Activity -
Reproduce the first line of the entries that follow and each later line, word for word, ending with the one containing "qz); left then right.".
------------
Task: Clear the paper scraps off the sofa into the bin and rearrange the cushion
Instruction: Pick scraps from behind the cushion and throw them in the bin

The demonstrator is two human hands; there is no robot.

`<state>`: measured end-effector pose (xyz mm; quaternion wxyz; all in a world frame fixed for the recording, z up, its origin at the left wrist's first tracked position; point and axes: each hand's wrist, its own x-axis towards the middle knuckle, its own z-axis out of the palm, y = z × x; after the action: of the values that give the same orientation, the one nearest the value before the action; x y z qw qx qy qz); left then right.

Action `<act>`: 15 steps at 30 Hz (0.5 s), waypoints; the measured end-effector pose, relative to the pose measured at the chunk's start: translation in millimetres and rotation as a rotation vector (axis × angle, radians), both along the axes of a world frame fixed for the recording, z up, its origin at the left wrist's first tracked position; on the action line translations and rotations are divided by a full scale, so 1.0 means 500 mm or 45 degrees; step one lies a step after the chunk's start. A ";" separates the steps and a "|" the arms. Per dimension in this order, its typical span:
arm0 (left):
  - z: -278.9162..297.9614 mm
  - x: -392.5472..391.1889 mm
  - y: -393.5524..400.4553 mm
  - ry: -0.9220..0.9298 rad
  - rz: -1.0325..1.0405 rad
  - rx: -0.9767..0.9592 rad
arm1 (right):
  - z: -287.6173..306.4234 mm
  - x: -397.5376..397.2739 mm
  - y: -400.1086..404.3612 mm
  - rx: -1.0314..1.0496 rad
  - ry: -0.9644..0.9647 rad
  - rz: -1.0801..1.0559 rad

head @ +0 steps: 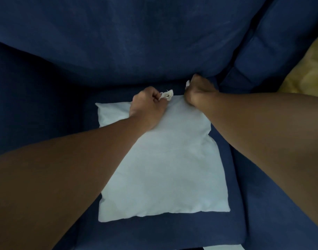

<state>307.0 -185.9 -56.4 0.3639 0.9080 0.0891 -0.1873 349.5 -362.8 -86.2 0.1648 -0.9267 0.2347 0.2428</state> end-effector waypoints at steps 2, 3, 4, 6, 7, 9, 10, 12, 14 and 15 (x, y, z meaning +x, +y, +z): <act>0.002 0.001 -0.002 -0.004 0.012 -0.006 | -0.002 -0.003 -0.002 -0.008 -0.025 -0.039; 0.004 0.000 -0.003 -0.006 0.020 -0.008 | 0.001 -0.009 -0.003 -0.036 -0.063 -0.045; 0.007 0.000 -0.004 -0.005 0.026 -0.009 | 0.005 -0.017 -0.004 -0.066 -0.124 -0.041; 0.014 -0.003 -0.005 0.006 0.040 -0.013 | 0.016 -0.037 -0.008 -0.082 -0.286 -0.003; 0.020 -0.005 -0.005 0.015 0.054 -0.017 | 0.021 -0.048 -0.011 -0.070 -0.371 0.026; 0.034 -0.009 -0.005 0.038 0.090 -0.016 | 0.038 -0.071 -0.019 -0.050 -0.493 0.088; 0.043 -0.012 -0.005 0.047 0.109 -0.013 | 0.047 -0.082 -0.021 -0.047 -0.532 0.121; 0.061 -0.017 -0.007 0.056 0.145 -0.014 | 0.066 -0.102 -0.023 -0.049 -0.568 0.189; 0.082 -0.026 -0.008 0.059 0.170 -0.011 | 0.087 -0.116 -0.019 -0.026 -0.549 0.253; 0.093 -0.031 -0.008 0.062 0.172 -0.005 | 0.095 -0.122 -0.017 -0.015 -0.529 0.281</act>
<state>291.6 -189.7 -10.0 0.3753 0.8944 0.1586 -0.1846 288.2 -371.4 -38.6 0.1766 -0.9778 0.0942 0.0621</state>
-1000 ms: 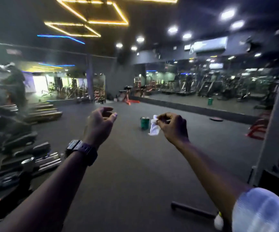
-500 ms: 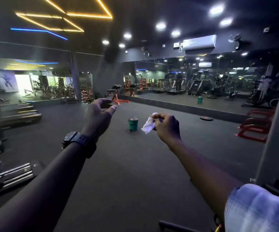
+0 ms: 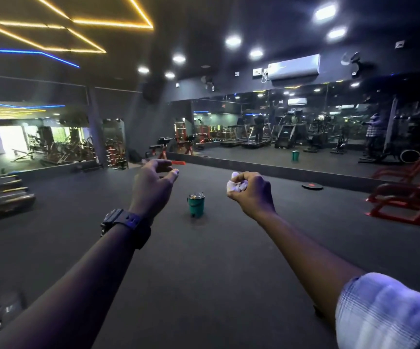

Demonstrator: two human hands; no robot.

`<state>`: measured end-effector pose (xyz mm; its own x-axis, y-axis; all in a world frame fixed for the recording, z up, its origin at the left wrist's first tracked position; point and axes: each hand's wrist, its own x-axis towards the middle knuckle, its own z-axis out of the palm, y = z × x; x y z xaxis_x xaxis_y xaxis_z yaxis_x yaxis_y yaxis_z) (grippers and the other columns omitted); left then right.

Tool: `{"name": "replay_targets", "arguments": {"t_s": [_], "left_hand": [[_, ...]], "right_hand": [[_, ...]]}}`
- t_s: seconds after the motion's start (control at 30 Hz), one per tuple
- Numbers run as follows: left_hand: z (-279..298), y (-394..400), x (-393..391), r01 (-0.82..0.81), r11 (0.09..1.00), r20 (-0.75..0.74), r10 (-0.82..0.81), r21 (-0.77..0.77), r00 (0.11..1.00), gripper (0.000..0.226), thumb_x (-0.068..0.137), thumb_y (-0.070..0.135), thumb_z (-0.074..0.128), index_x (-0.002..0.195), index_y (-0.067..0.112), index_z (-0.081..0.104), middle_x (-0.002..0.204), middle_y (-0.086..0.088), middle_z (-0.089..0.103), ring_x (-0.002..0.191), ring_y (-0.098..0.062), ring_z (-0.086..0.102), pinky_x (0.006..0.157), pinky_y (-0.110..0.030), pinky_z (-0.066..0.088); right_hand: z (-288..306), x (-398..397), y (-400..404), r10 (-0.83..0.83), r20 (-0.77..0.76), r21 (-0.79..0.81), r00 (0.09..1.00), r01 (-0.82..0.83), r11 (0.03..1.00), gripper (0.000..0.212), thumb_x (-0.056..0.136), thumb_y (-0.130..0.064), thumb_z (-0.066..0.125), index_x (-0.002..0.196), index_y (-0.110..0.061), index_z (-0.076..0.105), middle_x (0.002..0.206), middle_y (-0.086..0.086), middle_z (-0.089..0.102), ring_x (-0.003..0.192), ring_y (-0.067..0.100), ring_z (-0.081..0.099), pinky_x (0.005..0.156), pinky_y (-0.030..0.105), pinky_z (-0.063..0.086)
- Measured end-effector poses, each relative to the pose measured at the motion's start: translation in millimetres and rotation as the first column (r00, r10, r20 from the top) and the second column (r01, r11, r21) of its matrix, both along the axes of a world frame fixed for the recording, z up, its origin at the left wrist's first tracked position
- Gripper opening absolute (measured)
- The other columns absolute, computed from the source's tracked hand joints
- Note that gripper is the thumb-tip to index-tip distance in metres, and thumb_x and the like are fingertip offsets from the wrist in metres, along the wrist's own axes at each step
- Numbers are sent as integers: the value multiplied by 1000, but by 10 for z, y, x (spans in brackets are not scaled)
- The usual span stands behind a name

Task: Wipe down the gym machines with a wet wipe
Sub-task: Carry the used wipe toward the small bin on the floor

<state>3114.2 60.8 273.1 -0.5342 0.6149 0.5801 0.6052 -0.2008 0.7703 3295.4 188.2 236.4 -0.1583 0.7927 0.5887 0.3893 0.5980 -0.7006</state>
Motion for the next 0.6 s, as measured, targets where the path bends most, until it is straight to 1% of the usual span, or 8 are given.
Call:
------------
Output -
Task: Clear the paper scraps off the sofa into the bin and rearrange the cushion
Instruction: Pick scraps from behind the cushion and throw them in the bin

The demonstrator is two human hands; there is no robot.

`<state>`: measured end-effector pose (xyz mm; quaternion wxyz; all in a world frame fixed for the recording, z up, its origin at the left wrist's first tracked position; point and axes: each hand's wrist, its own x-axis towards the middle knuckle, its own z-axis out of the palm, y = z × x; after the action: of the values that give the same orientation, the one nearest the value before the action; x y z qw qx qy qz); left then right.

No additional output will be given.